No obstante, admitida la discrepancia y la pluralidad metodológica en los diferentes enfoques que se dan en la economía teórica, tengo siempre la impresión cuando leo y escucho a los neoliberales españoles que sus argumentaciones no se corresponden con los principios enumerado anteriormente, pues sus razonamientos suelen ser simples y ahistóricos. Se encuentran más cerca de lo que Krugman llama “vendiendo prosperidad” que de un argumento serio y riguroso.
Una de las críticas más importantes al liberalismo económico la hizo en el ya lejano año de 1944 Polanyi en su libro “La Gran Transformación”, y sigue hoy en día vigente. Es más, en los últimos años se ha revitalizado el pensamiento de Polanyi, hasta el punto que en una de las varias traducciones que existen de su obra en castellano, la del Fondo de Cultura Económica, hay una introducción de Stiglitz, premio Nobel de economía.

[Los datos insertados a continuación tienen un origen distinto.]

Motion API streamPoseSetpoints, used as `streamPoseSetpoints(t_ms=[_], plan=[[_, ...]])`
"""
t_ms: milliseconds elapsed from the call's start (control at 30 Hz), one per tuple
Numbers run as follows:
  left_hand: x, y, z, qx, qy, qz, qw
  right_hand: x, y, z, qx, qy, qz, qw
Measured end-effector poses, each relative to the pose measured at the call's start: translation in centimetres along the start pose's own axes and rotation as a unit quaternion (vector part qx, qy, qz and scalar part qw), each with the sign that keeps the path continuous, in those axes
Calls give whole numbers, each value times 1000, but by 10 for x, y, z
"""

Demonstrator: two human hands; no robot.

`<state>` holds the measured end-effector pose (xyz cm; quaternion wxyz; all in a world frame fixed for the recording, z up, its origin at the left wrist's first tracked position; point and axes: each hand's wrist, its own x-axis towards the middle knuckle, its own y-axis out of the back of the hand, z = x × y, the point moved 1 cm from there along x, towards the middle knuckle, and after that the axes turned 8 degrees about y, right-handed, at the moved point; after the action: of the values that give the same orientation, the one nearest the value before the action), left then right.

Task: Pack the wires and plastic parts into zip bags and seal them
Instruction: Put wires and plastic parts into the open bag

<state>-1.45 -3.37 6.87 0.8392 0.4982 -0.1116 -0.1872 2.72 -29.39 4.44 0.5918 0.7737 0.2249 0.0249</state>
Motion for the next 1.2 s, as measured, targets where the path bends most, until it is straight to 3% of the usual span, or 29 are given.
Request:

Además de lo dicho por estos autores, en los años ochenta del siglo pasado, ante la revitalización del monetarismo y el neoliberalismo se han hecho críticas muy consistentes, como las de Desai en “Contra el monetarismo” y Lekachman en “Jaque a los economistas”, entre otras. Y es que el liberalismo no sirve ni para los tiempos de crisis ni para los de bonanza. El auge que tuvo a partir de la década de los ochenta del siglo pasado se debió a que se planteó como propuesta de salida a la crisis de los setenta, pero en realidad tenía la intención de reforzar el poder del capital frente al trabajo.
El neoliberalismo reviste con argumentaciones poco sólidas intereses de clase. Los llamados liberales no lo son en el sentido político del término, y sólo conciben la libertad en sentido económico, confundiendo la libertad con la libertad de mercado. El mercado sólo representa la libertad del dinero y de los poderosos frente a los débiles. Así, los que defienden la eliminación de las empresas y servicios públicos y cuestionan la regulación así como la excesiva presencia del estado en la vida económica, no se recatan ni lo más mínimo en solicitar la intervención del estado cuando se trata de rescatar empresas en quiebra o con pérdidas. Lo hacen, además, con la desfachatez de decir que ese rescate beneficia al bien común pues la quiebra de empresas supone paro, dificultades para las empresas proveedoras y para las instituciones financieras, que aumentan su morosidad.
En estos tiempos de crisis estamos asistiendo a esto último, a veces como petición, otras, como en el caso de Estados Unidos con realidades de intervención del estado que acude al rescate de instituciones financieras atrapadas por las hipotecas basura. Las malas prácticas empresariales las tienen que pagar una vez más los ciudadanos con sus impuestos. El cinismo no puede ser mayor.
El liberalismo tiene dos caras fundamentalmente, en una quiere que el estado intervenga a favor de alimentar los beneficios y la riqueza de los que ya poseen bienes y propiedades, y que saque las castañas a los ricos cuando las cosas vienen mal dadas, y en la otra quiere que no intervenga en la prestación de bienes públicos, como la salud y la educación entre otros. Tampoco quiere que intervenga en la mejora de la distribución de la renta y de la riqueza. No le importa que el estado gaste en armamento, pero pone en duda que lo deba hacer en todo aquello que represente una mejora en la igualdad en derechos y oportunidades.
En fin, hay que quitar la máscara a los que intentan hacer pasar por científico lo que en realidad no es más que la defensa, a veces bien hecha, de los intereses económicos de los más poderosos, y reproducir como ideología una defensa del orden existente basado en la desigualdad, en la privación y la exclusión.